When treating of these tempestuous times, the unknown writer of the Stuyvesant manuscript breaks out into an apostrophe in praise of the good St. Nicholas, to whose protecting care he ascribes the dissensions which broke out in the council of the league, and the direful witchcraft which filled all Yankee land as with Egyptian darkness.
A portentous gloom, says he, hung lowering over the fair valleys of the east; the pleasant banks of the Connecticut no longer echoed to the sounds of rustic gayety; grisly phantoms glided about each wild brook and silent glen; fearful apparitions were seen in the air; strange voices were heard in solitary places, and the border towns were so occupied in detecting and punishing losel witches, that for a time all talk of war was suspended, and New Amsterdam and its inhabitants seemed to be totally forgotten.
I must not conceal the fact, that at one time there was some danger of this plague of witchcraft extending into the New Netherlands; and certain witches, mounted on broomsticks, are said to have been seen whisking in the air over some of the Dutch villages near the borders; but the worthy Nederlanders took the precaution to nail horse-shoes to their doors, which it is well known are effectual barriers against all diabolical vermin of the kind. Many of those horse-shoes may be seen at this very day on ancient mansions and barns, remaining from the days of the patriarchs; nay, the custom is still kept up among some of our legitimate Dutch yeomanry, who inherit from their forefathers a desire to keep witches and Yankees out of the country.
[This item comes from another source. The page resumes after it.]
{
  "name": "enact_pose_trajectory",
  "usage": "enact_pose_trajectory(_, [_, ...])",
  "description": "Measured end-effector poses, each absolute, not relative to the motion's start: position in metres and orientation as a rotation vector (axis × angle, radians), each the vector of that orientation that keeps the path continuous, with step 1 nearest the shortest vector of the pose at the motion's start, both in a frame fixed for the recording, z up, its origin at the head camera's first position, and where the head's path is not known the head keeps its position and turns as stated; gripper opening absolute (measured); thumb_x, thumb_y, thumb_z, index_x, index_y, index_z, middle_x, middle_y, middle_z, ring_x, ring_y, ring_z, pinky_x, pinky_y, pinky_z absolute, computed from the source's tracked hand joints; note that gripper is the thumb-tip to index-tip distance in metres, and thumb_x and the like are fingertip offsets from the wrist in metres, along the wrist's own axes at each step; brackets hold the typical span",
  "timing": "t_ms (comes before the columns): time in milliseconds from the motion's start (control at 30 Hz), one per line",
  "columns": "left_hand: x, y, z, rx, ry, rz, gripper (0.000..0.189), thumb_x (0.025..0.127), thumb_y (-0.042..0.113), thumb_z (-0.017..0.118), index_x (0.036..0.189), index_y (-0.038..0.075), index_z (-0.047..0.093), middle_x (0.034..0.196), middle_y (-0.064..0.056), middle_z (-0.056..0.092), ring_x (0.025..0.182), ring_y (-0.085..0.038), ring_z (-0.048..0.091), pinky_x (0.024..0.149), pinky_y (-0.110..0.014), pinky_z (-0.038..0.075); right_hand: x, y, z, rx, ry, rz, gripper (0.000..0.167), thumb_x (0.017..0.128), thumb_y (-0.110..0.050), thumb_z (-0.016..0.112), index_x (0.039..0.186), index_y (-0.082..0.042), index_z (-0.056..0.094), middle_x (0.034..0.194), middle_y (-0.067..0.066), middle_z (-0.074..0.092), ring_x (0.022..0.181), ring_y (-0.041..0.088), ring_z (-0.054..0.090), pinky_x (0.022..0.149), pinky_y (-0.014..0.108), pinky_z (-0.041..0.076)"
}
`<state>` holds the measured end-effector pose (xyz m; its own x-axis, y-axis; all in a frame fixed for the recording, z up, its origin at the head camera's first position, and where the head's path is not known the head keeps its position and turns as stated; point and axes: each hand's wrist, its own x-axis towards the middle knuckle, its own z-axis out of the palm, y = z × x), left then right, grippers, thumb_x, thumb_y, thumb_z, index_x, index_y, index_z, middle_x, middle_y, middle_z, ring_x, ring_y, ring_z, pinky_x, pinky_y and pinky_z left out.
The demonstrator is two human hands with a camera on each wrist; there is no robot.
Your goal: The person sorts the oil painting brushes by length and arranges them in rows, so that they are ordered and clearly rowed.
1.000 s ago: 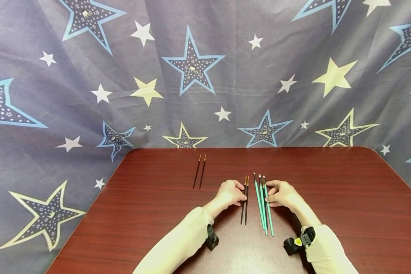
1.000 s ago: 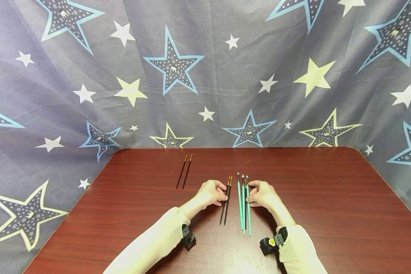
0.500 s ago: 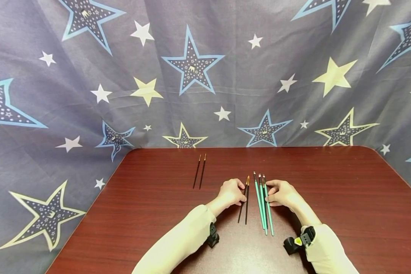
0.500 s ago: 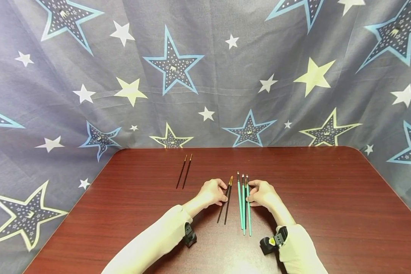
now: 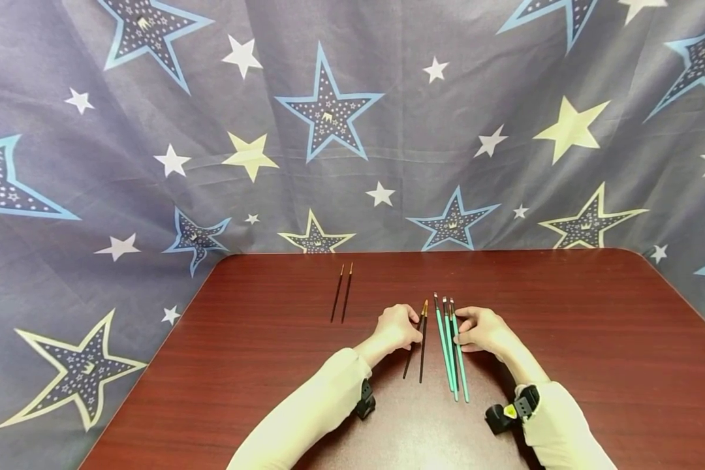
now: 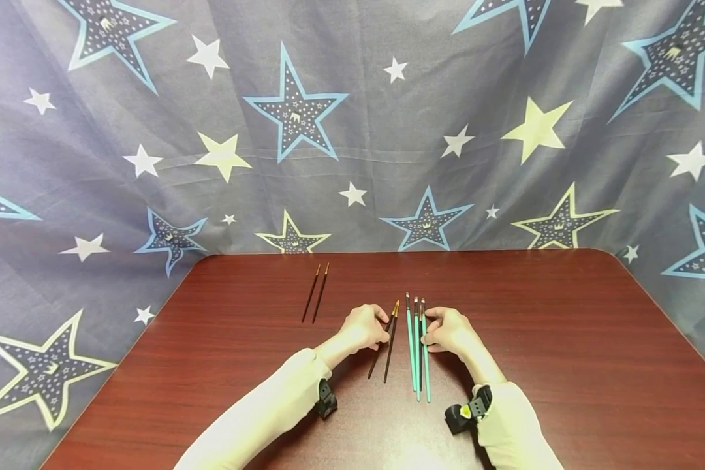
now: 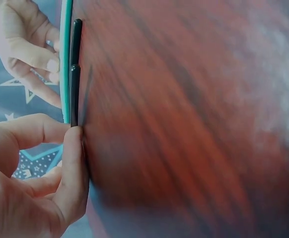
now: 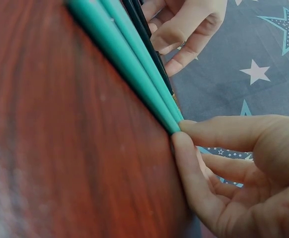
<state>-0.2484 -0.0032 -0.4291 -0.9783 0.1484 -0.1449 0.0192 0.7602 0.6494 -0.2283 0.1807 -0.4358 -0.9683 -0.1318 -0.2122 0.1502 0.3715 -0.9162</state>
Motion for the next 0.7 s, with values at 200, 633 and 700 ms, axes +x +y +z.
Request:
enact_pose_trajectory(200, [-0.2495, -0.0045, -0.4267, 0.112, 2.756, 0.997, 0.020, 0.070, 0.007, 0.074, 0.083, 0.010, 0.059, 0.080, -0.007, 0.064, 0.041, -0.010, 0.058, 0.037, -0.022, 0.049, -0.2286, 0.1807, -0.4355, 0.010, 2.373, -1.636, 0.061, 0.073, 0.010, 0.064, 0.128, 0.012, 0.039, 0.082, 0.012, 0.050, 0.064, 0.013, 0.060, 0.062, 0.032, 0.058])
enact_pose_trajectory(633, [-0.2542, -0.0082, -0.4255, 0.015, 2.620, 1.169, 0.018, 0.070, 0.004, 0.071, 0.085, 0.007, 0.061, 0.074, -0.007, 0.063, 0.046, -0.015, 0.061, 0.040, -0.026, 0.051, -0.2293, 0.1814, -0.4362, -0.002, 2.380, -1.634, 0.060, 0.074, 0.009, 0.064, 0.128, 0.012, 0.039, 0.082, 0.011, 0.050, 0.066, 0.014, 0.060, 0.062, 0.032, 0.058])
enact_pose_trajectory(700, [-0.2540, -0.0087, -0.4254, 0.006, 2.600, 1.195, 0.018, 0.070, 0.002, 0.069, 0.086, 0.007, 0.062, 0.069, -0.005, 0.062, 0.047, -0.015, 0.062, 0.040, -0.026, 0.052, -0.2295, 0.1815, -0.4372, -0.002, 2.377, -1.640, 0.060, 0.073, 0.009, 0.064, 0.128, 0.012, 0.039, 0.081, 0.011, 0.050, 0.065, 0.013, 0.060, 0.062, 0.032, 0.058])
And now the great Peter, having no immediate hostility to apprehend from the east, turned hisface, with characteristic vigilance, to his southern frontiers. The attentive reader will recollect that certain freebooting Swedes had become very troublesome in this quarter in the latter part of the reign of William the Testy, setting at naught the proclamations of that veritable potentate, and putting his admiral, the intrepid Jan Jensen Alpendam, to a perfect nonplus. To check the incursions of these Swedes, Peter Stuyvesant now ordered a force to that frontier, giving the command of it to General Jacobus Van Poffenburgh, an officer who had risen to great importance during the reign of Wilhelmus Kieft. He had, if histories speak true, been second in command to the doughty Van Curlet, when he and his warriors were inhumanly kicked out of Fort Goed Hoop by the Yankees. In that memorable affair Van Poffenburgh is said to have received more kicks, in a certain honorable part, than any of his comrades; in consequence of which, on the resignation of Van Curlet, he had been promoted to his place, being considered a hero who had seen service, and suffered in his country’s cause.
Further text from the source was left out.